(Information provided Opens)
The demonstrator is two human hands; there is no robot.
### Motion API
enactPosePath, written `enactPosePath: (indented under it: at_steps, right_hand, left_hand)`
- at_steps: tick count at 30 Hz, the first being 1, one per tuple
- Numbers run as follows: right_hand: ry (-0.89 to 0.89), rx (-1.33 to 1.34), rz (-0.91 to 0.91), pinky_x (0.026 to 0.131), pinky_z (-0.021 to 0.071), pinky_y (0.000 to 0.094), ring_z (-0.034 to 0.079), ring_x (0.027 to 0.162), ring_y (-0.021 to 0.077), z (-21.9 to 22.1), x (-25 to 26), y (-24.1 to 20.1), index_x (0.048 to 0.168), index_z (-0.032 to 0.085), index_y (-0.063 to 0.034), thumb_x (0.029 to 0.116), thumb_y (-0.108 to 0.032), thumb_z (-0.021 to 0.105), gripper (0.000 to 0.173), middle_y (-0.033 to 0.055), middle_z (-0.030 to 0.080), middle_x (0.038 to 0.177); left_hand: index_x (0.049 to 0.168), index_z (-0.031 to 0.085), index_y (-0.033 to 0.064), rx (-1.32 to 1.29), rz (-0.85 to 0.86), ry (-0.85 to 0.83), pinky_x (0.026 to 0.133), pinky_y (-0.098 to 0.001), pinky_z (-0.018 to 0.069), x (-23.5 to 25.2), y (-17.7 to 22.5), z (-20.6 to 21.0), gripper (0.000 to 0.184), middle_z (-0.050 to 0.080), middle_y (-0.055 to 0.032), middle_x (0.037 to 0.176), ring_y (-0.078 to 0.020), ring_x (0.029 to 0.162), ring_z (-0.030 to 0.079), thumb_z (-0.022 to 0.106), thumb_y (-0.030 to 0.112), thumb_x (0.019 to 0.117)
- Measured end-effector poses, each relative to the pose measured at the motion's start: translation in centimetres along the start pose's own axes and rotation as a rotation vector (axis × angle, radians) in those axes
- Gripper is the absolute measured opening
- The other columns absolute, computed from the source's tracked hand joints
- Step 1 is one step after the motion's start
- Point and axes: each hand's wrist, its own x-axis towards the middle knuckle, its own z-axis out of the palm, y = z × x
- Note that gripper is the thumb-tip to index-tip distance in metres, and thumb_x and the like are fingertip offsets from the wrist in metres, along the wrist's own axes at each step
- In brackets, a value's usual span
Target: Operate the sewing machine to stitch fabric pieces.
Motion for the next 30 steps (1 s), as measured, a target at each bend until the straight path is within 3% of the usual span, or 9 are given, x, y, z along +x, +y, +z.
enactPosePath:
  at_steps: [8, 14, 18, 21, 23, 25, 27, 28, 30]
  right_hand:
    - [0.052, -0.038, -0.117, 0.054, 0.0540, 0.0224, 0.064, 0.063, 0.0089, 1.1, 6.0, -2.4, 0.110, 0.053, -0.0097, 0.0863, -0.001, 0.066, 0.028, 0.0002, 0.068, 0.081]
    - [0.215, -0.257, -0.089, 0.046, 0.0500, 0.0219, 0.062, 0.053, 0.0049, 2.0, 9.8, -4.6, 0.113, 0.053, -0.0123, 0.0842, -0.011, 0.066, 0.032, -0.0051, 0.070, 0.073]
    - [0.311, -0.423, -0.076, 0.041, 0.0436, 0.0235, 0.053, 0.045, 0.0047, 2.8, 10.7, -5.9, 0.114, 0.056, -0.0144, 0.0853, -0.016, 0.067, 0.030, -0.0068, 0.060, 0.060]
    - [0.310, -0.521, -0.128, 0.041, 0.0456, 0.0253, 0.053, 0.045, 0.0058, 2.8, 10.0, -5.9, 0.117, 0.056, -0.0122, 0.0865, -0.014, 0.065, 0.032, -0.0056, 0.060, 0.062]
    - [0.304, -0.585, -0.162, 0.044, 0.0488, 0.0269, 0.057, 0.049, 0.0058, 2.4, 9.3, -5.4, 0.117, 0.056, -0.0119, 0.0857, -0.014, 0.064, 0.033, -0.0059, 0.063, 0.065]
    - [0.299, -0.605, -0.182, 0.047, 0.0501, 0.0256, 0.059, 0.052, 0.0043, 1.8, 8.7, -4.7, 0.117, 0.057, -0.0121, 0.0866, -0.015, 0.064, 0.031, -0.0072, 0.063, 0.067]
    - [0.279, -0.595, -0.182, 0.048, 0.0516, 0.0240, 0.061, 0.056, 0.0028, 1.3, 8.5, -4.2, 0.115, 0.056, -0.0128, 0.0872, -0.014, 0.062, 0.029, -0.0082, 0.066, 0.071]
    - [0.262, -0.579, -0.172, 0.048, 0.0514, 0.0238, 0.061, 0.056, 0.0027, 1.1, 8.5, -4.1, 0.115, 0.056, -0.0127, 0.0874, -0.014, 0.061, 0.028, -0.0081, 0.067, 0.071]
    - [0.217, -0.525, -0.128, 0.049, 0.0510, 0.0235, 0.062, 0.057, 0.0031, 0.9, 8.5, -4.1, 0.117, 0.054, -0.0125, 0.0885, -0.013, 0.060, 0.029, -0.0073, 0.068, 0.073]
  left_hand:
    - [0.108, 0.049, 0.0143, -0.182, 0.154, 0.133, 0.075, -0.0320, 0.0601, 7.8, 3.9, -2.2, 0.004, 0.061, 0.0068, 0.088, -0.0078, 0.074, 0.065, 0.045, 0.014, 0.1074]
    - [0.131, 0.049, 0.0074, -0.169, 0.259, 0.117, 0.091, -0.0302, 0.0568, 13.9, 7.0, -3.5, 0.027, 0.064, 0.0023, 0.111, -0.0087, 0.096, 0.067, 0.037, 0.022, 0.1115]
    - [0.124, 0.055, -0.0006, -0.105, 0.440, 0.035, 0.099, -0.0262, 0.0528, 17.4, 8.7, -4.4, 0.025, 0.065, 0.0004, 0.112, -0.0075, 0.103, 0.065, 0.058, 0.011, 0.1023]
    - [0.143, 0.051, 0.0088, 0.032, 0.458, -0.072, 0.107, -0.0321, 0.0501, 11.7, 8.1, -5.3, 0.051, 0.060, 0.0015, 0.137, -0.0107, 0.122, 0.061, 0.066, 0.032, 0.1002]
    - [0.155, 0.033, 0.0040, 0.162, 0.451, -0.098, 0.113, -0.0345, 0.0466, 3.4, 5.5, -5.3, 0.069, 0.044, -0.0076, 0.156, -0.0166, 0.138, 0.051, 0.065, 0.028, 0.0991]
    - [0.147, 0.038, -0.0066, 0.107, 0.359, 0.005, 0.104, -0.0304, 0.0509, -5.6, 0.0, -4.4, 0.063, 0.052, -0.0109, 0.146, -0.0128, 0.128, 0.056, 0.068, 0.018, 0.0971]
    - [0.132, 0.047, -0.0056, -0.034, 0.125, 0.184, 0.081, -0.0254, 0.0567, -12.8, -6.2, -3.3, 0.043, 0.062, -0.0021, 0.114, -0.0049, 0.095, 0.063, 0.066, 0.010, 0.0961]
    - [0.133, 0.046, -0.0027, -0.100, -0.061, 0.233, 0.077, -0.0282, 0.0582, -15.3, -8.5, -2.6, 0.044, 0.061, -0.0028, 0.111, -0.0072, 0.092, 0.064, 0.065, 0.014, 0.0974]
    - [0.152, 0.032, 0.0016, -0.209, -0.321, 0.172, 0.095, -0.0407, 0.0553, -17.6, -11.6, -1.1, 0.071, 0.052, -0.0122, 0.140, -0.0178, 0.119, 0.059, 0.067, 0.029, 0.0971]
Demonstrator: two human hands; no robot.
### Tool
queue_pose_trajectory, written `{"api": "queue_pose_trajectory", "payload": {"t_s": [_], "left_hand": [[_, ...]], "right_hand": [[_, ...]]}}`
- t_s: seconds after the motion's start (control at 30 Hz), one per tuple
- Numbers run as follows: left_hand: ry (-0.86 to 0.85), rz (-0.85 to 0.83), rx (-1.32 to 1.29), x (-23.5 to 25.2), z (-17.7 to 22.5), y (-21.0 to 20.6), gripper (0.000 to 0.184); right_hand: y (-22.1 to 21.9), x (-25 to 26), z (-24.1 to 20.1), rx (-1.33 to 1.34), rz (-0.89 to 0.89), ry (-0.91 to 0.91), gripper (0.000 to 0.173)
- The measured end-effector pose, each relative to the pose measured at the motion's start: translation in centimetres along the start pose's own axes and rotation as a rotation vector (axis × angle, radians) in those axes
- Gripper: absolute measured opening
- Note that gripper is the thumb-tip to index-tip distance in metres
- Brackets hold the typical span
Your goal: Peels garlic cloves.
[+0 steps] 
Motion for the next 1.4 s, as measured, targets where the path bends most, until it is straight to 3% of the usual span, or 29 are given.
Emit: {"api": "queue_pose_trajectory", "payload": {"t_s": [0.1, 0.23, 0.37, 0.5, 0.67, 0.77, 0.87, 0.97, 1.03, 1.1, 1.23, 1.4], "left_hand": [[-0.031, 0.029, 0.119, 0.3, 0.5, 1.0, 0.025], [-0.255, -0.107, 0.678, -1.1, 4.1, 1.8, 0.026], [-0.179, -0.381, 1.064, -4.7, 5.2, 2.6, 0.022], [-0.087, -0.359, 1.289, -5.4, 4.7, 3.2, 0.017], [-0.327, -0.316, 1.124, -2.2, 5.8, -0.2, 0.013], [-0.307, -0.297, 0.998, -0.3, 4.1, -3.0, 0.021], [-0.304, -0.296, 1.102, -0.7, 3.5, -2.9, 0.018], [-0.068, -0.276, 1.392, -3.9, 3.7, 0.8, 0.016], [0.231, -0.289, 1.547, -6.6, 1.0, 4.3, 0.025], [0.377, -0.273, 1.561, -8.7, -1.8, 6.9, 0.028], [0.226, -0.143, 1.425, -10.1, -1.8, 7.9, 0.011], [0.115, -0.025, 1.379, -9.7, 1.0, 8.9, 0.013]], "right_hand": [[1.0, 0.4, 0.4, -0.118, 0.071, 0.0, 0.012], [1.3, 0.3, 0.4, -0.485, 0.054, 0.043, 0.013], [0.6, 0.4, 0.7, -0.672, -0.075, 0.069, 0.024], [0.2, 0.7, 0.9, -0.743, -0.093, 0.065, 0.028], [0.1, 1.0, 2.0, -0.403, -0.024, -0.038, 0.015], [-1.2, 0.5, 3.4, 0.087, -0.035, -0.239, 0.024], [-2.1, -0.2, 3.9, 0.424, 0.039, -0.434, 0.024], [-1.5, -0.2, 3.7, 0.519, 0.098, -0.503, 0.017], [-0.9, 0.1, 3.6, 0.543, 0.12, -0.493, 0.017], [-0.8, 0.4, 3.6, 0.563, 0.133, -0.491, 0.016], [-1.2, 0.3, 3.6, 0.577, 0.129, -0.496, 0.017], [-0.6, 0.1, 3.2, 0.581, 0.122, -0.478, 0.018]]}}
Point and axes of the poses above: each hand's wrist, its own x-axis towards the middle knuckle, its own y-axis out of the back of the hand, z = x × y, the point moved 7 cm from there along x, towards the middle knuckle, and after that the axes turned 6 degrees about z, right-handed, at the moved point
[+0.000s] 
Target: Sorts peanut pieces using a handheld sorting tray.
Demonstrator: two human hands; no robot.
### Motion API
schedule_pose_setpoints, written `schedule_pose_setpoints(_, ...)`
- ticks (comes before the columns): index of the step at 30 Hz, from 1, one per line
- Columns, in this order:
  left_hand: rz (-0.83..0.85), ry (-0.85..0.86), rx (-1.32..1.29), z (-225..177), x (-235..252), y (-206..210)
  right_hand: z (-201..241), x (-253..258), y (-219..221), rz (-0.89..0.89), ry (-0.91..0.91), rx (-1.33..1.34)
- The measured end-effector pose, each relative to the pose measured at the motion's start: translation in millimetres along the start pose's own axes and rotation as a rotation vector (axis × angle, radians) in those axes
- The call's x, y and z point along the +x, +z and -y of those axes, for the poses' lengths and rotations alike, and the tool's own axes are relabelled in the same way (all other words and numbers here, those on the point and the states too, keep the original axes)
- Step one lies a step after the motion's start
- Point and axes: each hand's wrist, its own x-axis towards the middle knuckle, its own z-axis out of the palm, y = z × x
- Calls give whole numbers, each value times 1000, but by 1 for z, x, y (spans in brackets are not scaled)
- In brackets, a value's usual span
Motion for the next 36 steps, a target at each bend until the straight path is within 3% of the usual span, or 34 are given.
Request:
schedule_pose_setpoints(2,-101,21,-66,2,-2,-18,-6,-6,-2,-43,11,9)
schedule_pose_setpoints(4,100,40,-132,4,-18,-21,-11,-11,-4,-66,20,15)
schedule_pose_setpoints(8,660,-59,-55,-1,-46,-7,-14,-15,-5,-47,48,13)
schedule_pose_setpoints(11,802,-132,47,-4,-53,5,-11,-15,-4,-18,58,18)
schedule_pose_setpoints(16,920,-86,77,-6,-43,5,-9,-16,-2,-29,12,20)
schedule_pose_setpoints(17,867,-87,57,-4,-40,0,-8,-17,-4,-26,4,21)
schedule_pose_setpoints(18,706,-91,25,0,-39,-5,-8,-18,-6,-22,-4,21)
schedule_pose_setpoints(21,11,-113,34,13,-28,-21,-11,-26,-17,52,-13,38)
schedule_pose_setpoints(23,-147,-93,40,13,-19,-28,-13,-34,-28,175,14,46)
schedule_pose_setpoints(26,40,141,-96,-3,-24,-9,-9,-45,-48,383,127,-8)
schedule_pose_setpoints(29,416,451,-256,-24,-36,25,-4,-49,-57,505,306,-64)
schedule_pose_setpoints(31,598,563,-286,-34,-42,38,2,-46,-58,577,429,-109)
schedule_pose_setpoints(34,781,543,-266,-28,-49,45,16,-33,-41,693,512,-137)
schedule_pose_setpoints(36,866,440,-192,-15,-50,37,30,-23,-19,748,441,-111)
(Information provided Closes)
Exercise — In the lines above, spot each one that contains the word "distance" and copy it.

Written answer —
- Note that gripper is the thumb-tip to index-tip distance in metres, and thumb_x and the like are fingertip offsets from the wrist in metres, along the wrist's own axes at each step
- Note that gripper is the thumb-tip to index-tip distance in metres

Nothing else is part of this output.